Gabriel smiled, coldly, and the man shrank back in his seat. With a flick of his wrist, one of the faces on the screen slowly enlarged, until there could be no mistaking it. The man who had just spoken put his face in his hands; to the side of him, Packer inhaled sharply.
"He was photographed arriving very early, and very secretly; if there had not been a man at every vantage point around the building, he would never have been seen. Officially, the Chinese government places him somewhere in Nepal, enjoying a relaxing holiday: somehow, I doubt their premier ambassador has arrived in the middle east without their knowing."
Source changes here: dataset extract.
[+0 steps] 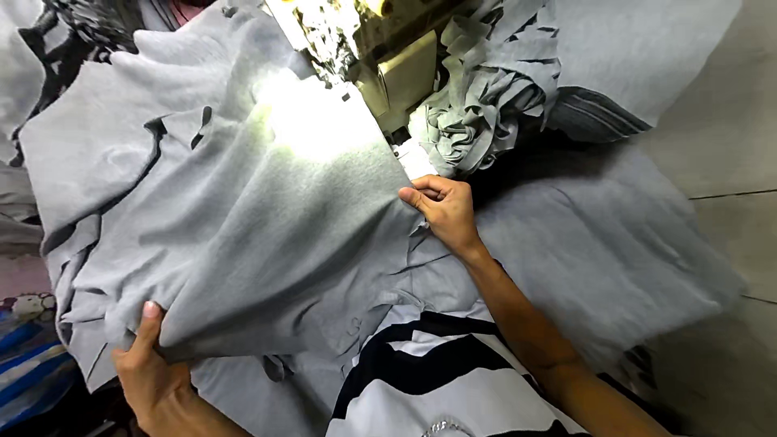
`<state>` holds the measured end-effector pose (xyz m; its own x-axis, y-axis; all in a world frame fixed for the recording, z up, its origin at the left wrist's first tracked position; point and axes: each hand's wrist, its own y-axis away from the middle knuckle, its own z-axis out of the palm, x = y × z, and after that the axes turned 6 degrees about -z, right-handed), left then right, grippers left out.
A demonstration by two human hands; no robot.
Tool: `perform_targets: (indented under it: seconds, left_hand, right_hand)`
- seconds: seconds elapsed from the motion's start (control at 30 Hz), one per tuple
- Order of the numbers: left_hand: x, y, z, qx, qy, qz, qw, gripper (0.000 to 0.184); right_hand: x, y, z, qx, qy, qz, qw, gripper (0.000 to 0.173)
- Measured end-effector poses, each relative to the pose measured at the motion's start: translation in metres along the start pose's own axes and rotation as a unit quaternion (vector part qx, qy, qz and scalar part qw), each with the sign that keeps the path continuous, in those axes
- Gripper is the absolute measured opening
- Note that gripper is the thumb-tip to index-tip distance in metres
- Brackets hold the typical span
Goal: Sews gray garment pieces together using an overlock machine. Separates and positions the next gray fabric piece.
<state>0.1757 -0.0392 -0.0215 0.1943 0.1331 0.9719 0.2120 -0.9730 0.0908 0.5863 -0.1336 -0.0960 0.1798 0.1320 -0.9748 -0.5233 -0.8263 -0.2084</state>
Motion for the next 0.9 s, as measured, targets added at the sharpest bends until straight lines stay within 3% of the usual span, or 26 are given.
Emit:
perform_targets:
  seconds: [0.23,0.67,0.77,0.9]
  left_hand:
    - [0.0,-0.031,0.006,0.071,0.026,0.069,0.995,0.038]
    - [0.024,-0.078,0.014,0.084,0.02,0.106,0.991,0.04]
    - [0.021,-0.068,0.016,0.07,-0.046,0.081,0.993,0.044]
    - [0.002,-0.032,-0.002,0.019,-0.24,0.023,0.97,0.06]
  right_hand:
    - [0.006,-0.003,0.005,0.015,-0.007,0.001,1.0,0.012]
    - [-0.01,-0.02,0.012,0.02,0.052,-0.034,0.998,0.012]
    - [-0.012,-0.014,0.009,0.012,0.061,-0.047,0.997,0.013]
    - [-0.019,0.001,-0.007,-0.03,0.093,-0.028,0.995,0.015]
The small man had raised his face again, a mask of uncertainty. "Surely," he said, with difficulty, "surely the Territories cannot be that foolish. Can they truly believe that the Caliphate will stop at annihilating the west? Their goal has been a world united under the Crescent banner, it has always been that! Not all the millions they sacrifice will hold back al-Hadijj once he has Europe and America under his thumb."
But even as he was finishing, Packer was shaking his head, slowly and painfully He got up, and walked slowly toward the map, as if needing to be sure of himself.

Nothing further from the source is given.